Harness Engineering Meets 5QLN — Subtraction Audit

Working Register · Tier C · 2026-05-05 · deliberative scratch, not a compiled surface

What this is and what it isn't

This is a working register entry responding to two harness-engineering papers (Tsinghua's NLAH, Stanford's Meta-Harness) and a Subtraction Principle framing from Anthropic. It is not a Tier-B compiled surface candidate. It does not seal, does not parent into a hash chain, does not invoke any attestation. It is deliberative scratch — the kind of artifact the three-tier classifier protects from Court evidence and governance audit precisely so that honest work-through can happen here without performance pressure.

The output is a structured audit running through the twelve operational skills one by one and asking: does this skill encode a capability gap (subtraction-candidate as models improve) or a normative requirement (persists regardless of capability improvement)? The audit is intended to inform a future Tier-B revision of the runtime orchestration guide if it survives review, but it is not itself that revision.

The findings worth taking seriously

Reading the two papers and the Subtraction Principle framing together, four claims land hard enough that 5QLN should respond to them rather than wait them out.

One. Same model, 6× performance gap from harness alone. This is now empirical, not anecdotal. The architecture wrapping the model determines more than the model choice. For 5QLN this is a validation of the entire premise — the twelve skills + the master equation + the Constitutional Block are precisely such a wrapping — but it also means the wrapping is the legitimate object of engineering attention, and that means the wrapping is also where regression can happen invisibly.

Two. Verifiers and multi-candidate search hurt accuracy in some configurations. Tsinghua's specific finding is that "self-evolution" was the only consistently helpful module on SWE-bench Verified at GPT-5.4 maximum reasoning. This is the finding most uncomfortable for 5QLN, because Q-phase stacks two validators and two detectors, and the assumption has been "more verification is more rigor." That assumption is now contested by data.

Three. Raw traces are irreplaceable. Stanford found that summarizing execution traces before feeding them to the proposer dropped accuracy significantly. The signal lives in the structured details. This validates the cycle-walk manifest design from the runtime orchestration guide — manifests must preserve per-phase invocation details rather than rolled-up booleans — but it also raises the bar: a manifest that summarizes is empirically inferior to one that records.

Four. The harness, not the model, is the reusable asset. Stanford's harness optimized for Haiku transferred to five other models and improved them all. The implication for 5QLN is the strongest argument yet for the Time-Proof Requirements piece's claim that the substrate is replaceable by construction. If 5QLN is a harness — and structurally it is — then it should survive substrate replacement. That is now a specific, testable property rather than an aspiration.

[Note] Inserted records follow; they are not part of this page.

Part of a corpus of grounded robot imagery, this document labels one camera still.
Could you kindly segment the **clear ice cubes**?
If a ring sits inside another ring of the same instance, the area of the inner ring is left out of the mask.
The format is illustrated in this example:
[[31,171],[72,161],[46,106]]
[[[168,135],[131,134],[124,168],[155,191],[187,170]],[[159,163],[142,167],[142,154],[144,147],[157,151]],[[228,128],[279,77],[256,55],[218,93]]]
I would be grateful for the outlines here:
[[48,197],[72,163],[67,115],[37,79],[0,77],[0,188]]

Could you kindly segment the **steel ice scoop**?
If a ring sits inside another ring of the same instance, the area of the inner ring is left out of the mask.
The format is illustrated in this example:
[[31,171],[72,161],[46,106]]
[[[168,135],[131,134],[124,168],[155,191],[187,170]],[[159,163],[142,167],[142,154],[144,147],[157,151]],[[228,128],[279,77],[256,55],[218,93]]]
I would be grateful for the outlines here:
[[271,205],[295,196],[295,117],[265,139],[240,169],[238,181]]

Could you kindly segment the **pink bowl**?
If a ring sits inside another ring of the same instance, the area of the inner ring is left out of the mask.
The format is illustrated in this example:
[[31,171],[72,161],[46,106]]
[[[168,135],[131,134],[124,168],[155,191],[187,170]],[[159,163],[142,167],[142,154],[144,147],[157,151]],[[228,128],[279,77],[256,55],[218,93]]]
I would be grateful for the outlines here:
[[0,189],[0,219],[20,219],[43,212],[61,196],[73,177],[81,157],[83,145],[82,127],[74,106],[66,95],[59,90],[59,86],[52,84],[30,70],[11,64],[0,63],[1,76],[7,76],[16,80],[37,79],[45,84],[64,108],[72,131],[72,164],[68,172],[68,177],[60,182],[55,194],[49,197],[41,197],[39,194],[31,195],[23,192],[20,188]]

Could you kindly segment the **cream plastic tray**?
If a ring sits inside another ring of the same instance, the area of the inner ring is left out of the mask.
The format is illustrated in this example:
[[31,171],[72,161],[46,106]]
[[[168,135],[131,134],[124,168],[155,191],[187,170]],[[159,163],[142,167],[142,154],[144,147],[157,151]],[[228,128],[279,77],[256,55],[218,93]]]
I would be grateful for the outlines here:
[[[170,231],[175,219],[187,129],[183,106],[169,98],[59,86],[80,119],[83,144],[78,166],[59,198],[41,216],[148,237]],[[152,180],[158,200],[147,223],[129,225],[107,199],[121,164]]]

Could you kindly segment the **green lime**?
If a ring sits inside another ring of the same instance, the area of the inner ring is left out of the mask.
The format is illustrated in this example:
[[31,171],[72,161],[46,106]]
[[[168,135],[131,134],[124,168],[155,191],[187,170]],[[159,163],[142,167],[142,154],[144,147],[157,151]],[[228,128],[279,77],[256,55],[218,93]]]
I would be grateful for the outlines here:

The Subtraction Principle is the framing that ties these together: every harness component encodes an assumption about what the model cannot do alone, and those assumptions expire as models improve. The corollary is that mature harness work prunes more than it builds.

The capability/normative distinction

The Subtraction Principle as stated by Anthropic assumes the harness exists to compensate for capability gaps. That is true for capability harnesses — agent harnesses, retrieval harnesses, code-generation harnesses. It is not universally true. Some harness components encode requirements that have nothing to do with what the model can do alone, and those components do not subtract when capability improves.

Concretely: 5qln-membrane-protocol-runtime enforces the P.L.4 hard-blocks. The hard-blocks exist not because the model cannot vote on Foundation matters or cannot speak publicly without identification, but because the Bylaws forbidit from doing so. Capability improvement makes the hard-blocks more important, not less. A more capable AI partner is precisely the one for whom the Membrane matters most.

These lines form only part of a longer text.